__What the task asks__.
Could you return every line of the records below that contains the word "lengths"?

────────────────

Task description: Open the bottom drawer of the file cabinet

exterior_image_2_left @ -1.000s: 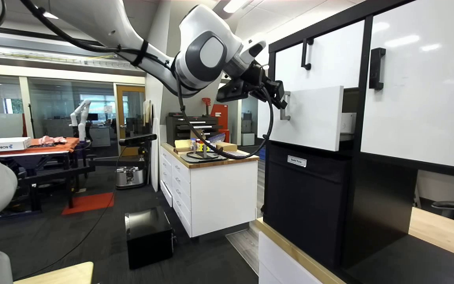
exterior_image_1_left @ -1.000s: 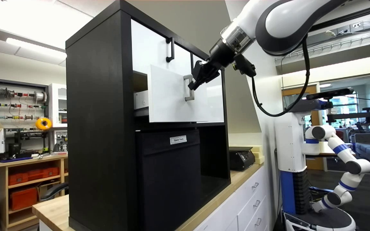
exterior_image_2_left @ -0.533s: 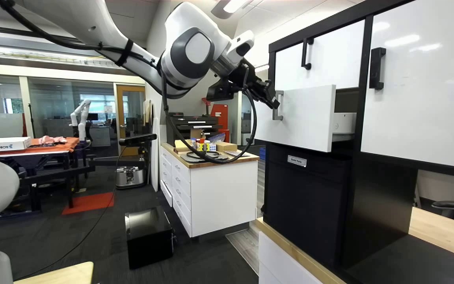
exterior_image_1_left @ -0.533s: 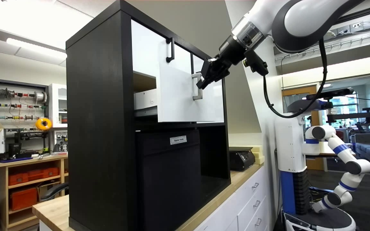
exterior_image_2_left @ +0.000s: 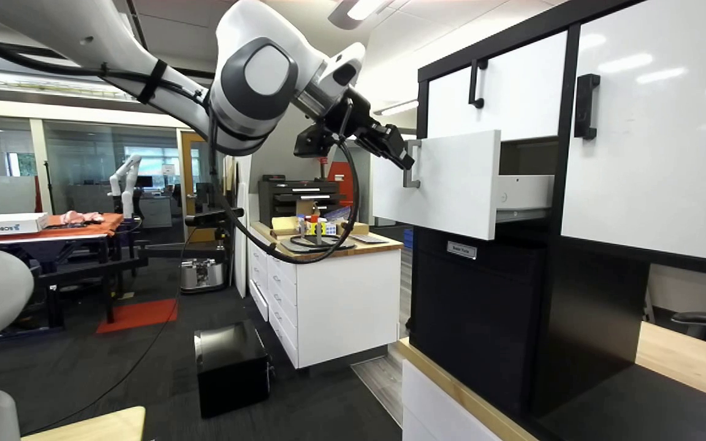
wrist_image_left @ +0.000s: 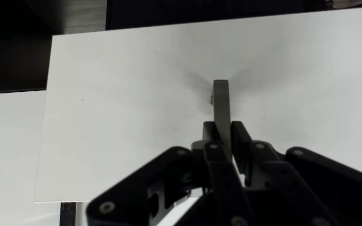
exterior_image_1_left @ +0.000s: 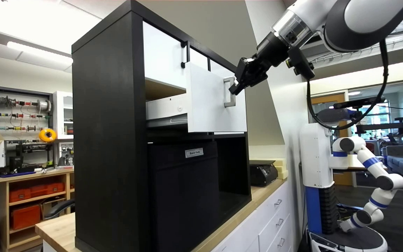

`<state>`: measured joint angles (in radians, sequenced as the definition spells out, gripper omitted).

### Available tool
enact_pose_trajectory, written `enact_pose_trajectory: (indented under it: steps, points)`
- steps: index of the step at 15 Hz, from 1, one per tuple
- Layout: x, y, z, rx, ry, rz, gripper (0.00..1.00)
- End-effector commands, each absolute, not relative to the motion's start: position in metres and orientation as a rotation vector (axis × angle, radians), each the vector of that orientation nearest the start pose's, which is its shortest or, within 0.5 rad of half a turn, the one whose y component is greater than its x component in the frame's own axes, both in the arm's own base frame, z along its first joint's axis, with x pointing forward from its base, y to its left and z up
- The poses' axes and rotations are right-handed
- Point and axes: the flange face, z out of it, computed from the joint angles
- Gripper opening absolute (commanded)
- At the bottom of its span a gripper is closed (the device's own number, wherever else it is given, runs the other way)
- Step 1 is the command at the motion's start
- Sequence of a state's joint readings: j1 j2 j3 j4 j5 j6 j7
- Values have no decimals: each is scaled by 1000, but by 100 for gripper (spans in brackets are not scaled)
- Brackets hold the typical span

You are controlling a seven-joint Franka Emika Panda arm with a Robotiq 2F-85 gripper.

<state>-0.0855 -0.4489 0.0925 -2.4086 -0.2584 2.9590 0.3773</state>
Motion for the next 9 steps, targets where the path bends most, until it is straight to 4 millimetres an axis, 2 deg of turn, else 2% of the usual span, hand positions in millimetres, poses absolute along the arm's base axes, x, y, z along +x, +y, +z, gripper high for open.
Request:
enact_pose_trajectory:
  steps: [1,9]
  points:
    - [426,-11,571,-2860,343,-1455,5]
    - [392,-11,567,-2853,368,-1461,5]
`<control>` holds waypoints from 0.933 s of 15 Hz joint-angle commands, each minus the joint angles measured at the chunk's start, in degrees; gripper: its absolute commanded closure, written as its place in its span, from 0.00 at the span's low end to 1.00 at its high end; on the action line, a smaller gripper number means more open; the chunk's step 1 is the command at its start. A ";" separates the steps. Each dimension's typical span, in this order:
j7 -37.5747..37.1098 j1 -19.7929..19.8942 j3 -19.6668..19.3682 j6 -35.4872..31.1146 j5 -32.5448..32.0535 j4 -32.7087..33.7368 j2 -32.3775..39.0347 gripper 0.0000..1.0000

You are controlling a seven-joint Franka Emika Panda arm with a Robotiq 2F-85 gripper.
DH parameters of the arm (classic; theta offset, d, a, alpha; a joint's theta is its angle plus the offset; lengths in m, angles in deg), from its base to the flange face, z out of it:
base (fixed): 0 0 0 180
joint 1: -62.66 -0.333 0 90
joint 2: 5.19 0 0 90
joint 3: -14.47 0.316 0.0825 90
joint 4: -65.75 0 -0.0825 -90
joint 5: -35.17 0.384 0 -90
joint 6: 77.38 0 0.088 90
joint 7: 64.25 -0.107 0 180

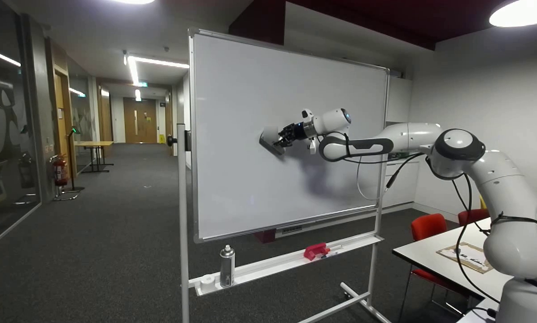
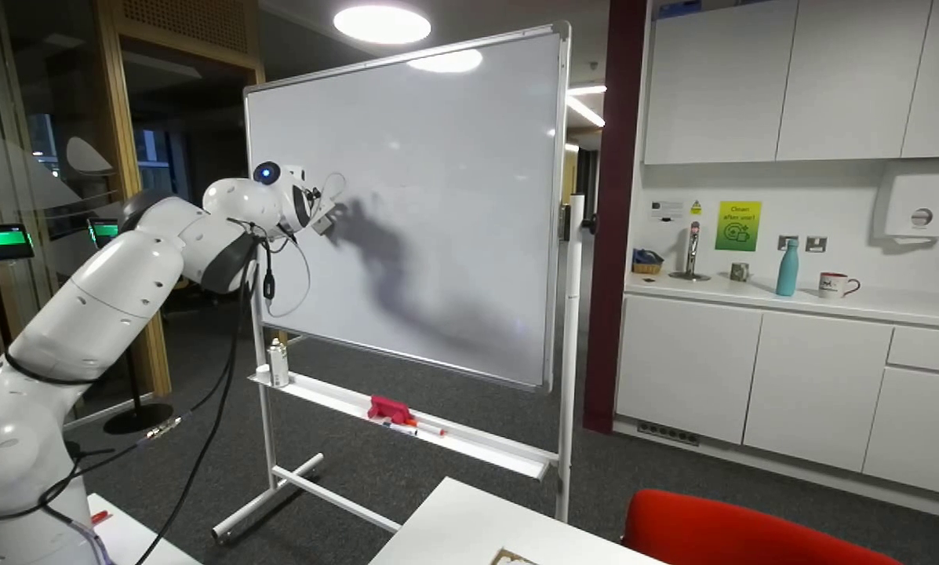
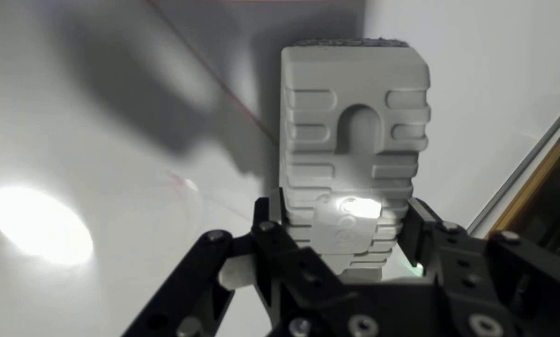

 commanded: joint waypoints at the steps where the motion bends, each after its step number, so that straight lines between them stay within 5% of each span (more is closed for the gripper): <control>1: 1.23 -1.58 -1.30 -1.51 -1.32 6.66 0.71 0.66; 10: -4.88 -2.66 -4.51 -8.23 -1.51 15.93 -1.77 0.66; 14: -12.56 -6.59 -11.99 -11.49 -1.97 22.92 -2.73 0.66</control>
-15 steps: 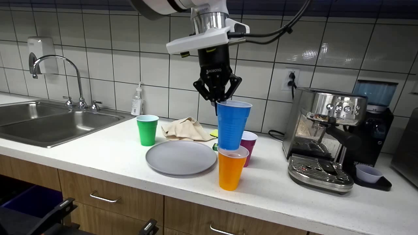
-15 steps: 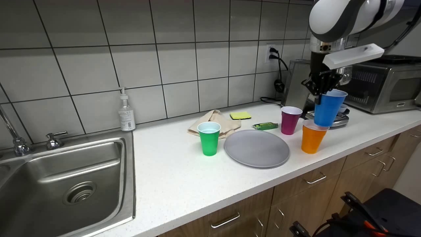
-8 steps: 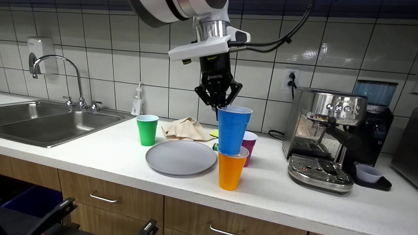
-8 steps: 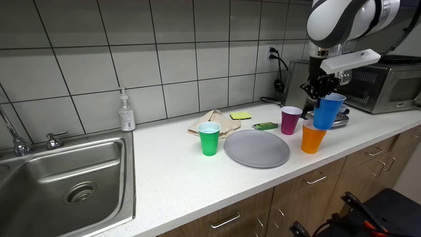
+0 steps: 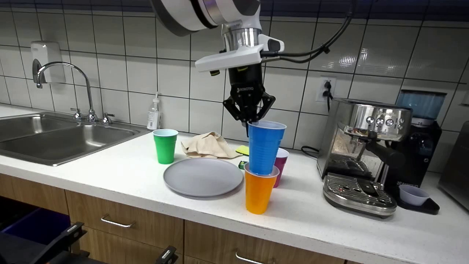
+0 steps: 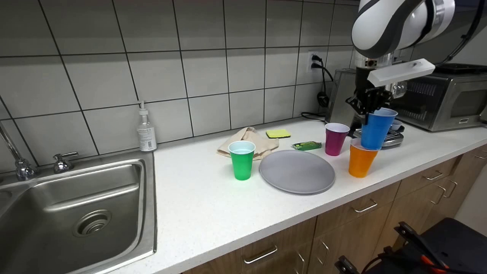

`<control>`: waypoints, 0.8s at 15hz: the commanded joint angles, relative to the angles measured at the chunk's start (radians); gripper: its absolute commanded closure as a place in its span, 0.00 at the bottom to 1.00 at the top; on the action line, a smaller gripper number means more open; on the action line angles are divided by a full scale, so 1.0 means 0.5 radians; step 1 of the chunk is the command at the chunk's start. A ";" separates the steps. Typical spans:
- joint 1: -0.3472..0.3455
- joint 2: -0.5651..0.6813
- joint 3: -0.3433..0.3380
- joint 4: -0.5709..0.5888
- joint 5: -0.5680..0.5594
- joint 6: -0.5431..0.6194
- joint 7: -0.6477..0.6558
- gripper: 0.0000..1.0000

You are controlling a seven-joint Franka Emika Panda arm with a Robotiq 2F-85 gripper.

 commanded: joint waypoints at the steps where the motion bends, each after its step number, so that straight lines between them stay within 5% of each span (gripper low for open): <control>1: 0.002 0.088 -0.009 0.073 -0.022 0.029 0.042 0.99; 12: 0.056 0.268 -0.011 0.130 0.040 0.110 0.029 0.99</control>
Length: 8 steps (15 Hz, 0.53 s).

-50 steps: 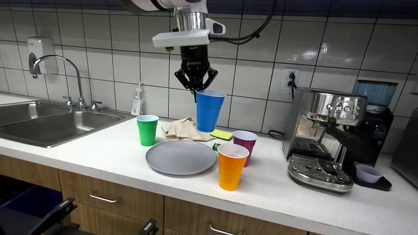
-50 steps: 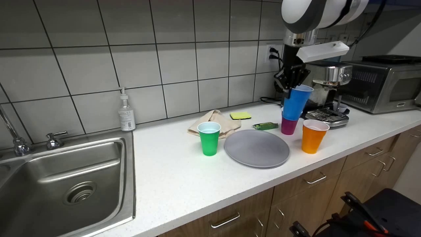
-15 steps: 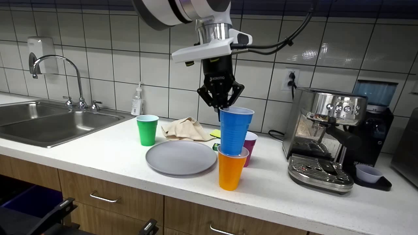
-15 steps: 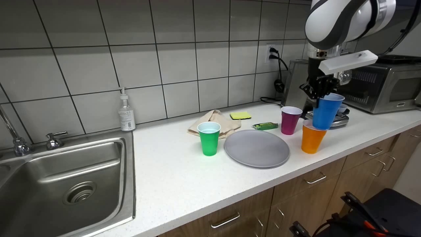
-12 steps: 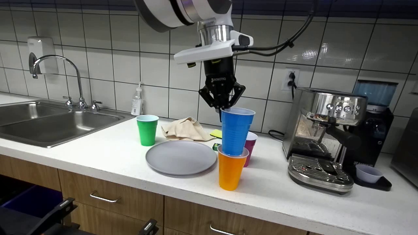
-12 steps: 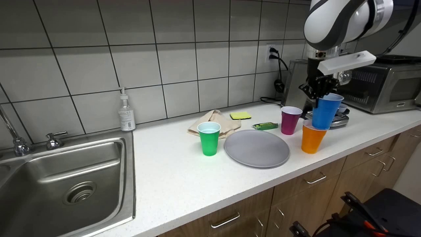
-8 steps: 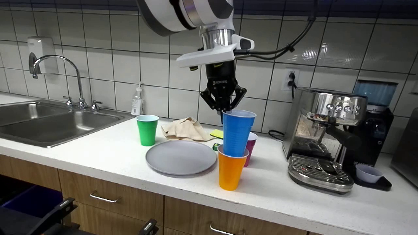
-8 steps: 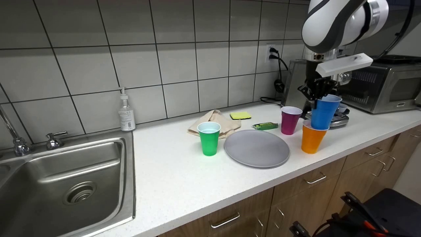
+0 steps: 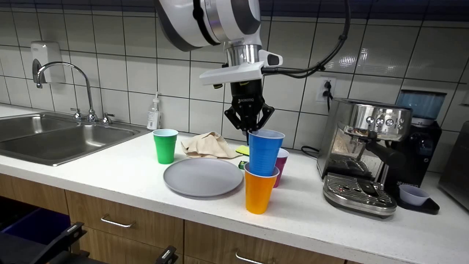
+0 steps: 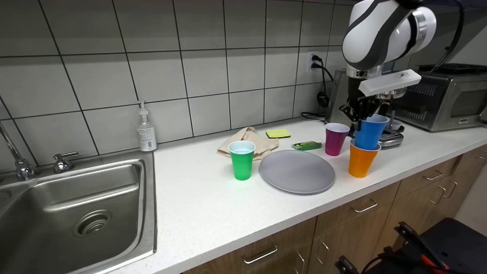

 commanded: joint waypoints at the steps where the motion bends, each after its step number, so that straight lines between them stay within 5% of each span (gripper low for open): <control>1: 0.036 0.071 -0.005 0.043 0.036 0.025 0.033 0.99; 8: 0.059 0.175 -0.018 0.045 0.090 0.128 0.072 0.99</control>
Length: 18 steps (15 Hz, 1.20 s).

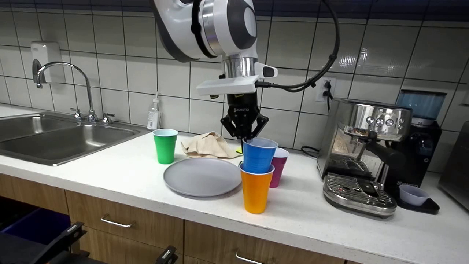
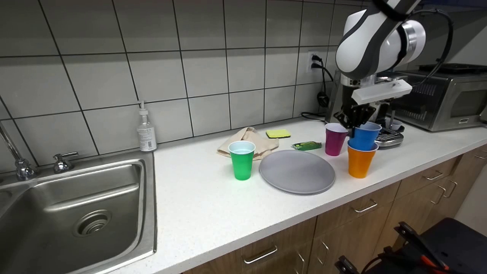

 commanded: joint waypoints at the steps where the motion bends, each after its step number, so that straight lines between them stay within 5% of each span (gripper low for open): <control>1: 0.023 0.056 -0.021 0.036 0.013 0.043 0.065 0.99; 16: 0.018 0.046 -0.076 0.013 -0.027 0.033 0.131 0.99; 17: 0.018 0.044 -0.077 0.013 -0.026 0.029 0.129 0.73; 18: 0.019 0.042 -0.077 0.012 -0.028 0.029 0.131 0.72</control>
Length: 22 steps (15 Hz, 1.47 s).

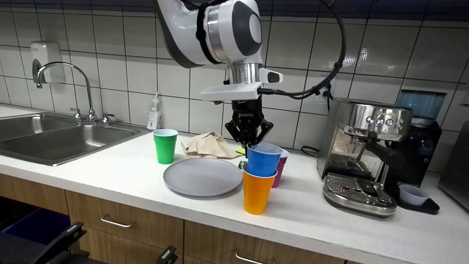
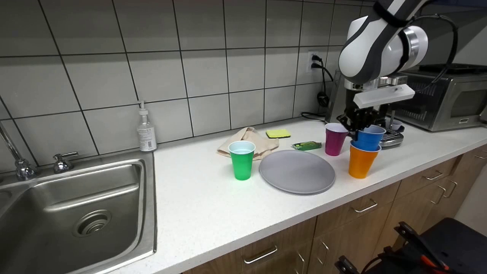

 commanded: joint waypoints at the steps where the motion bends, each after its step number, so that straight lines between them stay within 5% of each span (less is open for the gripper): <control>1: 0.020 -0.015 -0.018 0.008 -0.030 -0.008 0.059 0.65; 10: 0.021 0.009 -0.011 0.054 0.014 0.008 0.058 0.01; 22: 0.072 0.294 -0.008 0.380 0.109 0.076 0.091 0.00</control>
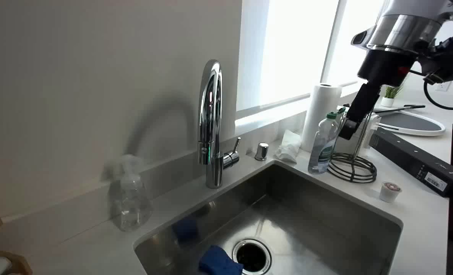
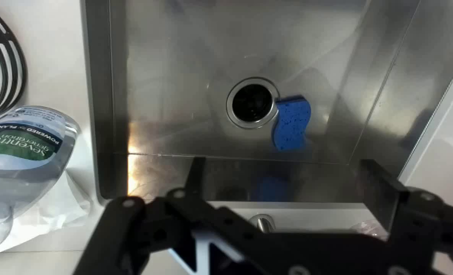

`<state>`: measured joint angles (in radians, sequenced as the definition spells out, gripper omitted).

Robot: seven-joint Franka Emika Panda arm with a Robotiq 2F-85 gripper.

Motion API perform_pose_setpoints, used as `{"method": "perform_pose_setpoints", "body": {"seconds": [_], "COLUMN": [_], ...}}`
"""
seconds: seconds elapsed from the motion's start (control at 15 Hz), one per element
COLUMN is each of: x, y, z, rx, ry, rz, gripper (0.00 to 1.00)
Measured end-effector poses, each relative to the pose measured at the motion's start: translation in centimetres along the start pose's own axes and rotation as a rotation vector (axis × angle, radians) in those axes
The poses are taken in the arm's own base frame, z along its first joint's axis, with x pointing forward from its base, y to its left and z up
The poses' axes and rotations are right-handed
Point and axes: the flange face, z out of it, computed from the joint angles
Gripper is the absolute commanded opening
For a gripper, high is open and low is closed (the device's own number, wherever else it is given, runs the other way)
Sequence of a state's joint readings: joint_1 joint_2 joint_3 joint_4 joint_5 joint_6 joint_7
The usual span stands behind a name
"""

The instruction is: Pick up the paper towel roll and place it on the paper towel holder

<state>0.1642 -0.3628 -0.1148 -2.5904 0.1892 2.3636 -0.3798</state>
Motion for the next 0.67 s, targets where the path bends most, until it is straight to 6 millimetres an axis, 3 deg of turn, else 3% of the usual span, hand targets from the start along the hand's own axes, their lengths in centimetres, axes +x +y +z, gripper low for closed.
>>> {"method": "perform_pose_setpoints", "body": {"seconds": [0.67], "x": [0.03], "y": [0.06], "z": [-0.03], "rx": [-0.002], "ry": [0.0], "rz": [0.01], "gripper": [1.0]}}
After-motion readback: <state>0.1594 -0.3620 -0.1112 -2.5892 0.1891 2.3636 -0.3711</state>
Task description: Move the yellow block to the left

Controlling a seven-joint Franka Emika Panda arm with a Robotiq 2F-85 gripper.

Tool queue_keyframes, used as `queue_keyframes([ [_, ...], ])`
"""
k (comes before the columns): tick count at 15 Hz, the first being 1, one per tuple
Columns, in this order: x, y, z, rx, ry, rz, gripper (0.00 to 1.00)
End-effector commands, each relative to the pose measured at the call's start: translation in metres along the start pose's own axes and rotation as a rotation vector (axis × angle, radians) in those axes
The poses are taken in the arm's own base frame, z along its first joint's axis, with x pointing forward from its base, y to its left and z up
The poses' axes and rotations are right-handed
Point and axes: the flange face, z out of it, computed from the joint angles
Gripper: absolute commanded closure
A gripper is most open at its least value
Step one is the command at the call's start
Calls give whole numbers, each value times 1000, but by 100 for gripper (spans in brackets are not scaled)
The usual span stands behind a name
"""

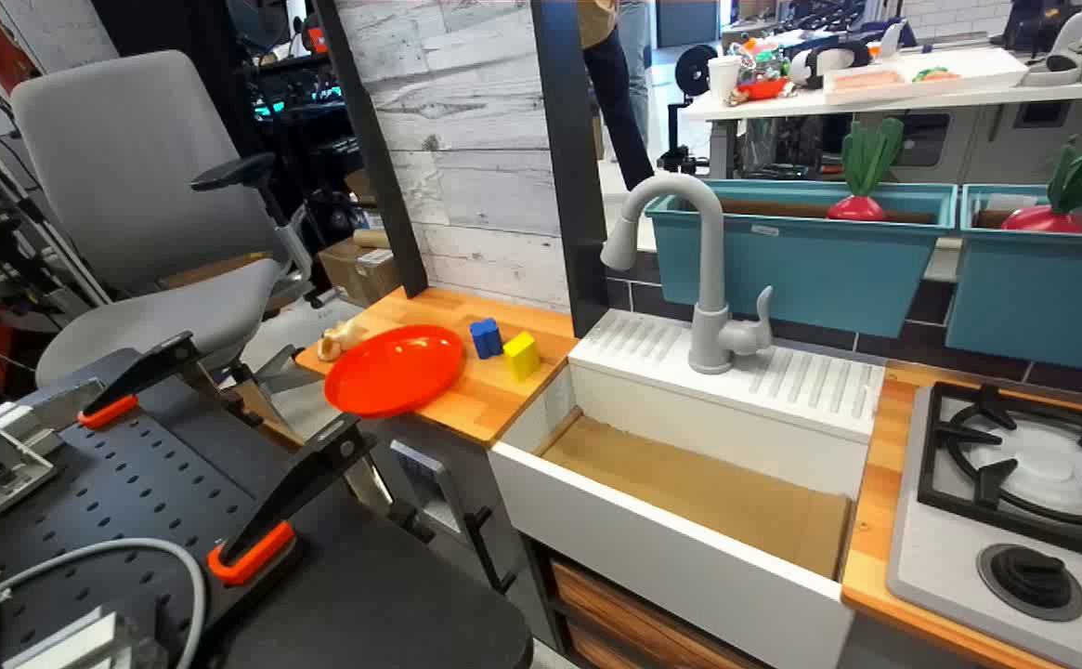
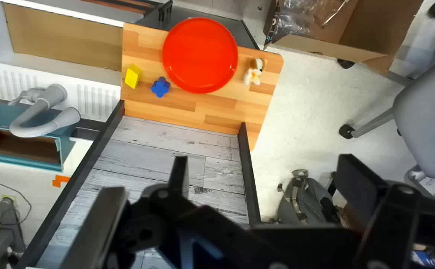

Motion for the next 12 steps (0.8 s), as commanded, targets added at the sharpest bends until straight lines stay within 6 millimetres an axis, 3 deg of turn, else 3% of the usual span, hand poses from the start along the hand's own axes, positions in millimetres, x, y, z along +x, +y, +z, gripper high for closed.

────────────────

__Task answer__.
DH parameters of the arm (classic; theta offset, d, a, alpha; a joint's theta is its angle plus the offset; lengths in m, angles in deg), from its base to the flange face, z out of it:
Motion for the next 0.67 s, targets where the path bends most, until it is straight to 6 millimetres an axis, 3 deg of turn, else 3% of the usual span, hand targets from the start along the hand's own axes, their lengths in centimetres, axes +x +y +z, gripper low for closed.

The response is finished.